Genuine experiences of patients and their stories should be the lifeblood of a good healthcare system that listens to patients and learns—something that underlines the work of the Patients Voices programme.
The programme, run by the Cambridge based organisation Pilgrim Projects, aims to allow ordinary people to share their experiences of health and social care. Set up in 2003 by Pip Hardy and Tony Sumner, directors of Pilgrim Projects, the programme allows these stories to be heard by policy makers and clinicians. The programme offers “digital stories” from real patients in the form of short video clips, still images, music, and a recorded voice-over by the patient, allowing the patients to educate and inform clinicians about the services they provide and how they can be improved.
Initially funded by the NHS clinical governance support team, the Patient Voices digital stories have gone on to attract worldwide attention. The stories are used widely as teaching and learning tools by the likes of the Royal College of Nursing and in schools of medicine and health care in universities across the UK, the US, Canada, and Australia. Pilgrim Projects says that the evidence indicates that the stories have a powerful impact when shown to clinicians and health service managers.

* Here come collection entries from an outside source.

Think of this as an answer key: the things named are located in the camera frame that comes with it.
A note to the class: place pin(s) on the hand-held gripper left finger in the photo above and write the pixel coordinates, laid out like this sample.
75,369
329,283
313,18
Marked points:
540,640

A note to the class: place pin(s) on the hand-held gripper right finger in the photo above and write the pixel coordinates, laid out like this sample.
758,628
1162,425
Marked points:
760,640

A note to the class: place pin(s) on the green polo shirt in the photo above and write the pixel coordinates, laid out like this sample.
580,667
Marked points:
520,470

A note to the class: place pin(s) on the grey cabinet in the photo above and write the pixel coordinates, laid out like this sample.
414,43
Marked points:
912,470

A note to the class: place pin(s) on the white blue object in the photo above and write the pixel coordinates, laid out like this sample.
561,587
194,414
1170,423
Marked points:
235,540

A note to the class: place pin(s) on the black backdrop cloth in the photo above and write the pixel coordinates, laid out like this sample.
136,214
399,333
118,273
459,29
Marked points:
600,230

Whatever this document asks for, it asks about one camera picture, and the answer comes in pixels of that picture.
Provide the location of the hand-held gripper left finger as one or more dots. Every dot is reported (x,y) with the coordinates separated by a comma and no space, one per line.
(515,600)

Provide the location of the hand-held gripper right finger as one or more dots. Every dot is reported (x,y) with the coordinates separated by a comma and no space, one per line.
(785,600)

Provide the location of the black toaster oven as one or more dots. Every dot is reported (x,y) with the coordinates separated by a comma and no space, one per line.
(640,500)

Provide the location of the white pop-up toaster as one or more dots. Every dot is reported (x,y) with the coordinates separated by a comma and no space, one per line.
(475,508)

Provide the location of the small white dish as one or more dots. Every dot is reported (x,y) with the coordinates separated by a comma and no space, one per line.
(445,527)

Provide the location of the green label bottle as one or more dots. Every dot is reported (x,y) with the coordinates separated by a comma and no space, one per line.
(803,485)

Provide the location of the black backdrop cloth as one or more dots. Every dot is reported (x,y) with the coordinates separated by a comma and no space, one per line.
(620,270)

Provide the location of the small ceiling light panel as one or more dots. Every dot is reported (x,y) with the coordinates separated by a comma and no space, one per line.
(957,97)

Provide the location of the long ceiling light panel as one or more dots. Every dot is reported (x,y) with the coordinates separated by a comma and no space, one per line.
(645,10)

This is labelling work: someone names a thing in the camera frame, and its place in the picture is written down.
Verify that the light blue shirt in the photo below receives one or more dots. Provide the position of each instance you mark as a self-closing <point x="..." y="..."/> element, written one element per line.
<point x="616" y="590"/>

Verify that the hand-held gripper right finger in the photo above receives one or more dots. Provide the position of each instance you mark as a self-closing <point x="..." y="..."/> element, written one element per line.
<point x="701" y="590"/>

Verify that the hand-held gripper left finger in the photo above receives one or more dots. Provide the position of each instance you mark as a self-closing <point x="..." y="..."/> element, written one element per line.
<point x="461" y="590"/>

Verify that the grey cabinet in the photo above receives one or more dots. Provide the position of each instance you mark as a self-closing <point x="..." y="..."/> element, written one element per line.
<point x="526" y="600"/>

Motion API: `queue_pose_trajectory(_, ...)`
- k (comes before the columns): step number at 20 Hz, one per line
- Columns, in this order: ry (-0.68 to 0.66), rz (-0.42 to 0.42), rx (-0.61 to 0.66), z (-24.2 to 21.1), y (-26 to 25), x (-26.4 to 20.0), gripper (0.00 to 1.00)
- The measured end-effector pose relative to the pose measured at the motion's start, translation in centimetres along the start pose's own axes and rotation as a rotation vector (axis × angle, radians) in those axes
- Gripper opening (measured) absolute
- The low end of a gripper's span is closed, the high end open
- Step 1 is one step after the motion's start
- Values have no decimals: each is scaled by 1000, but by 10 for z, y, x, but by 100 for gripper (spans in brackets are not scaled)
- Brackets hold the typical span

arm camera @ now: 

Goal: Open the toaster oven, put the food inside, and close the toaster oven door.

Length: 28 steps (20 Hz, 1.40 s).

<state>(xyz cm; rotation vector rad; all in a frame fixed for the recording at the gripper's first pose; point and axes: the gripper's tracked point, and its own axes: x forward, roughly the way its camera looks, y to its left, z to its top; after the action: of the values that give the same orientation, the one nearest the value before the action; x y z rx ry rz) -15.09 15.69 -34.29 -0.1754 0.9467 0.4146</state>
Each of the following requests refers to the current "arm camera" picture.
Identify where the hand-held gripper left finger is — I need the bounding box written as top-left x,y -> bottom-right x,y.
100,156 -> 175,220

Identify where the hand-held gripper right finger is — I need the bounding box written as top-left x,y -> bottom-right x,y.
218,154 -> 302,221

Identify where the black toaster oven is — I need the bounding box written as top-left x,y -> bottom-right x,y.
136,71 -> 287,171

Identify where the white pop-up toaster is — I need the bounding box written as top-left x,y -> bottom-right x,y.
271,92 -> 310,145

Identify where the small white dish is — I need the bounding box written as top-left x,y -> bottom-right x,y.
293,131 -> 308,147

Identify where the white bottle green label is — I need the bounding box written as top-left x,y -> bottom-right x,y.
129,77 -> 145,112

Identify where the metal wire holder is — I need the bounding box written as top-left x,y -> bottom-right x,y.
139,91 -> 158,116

Pip Hardy says: “Winning this award acknowledges the effort and investment that, over the past six years, we have put into developing our storytelling methodology.
“This has helped to put patients back at the heart of health care and commissioning by giving them, and others who are not normally heard, a voice that can be heard in any lecture theatre, boardroom, or conference venue.
“We would like to thank the 400 plus storytellers who have participated in workshops, the sponsors and organisers of workshops, the educators who use those stories, and the people who provided music for use in the stories.”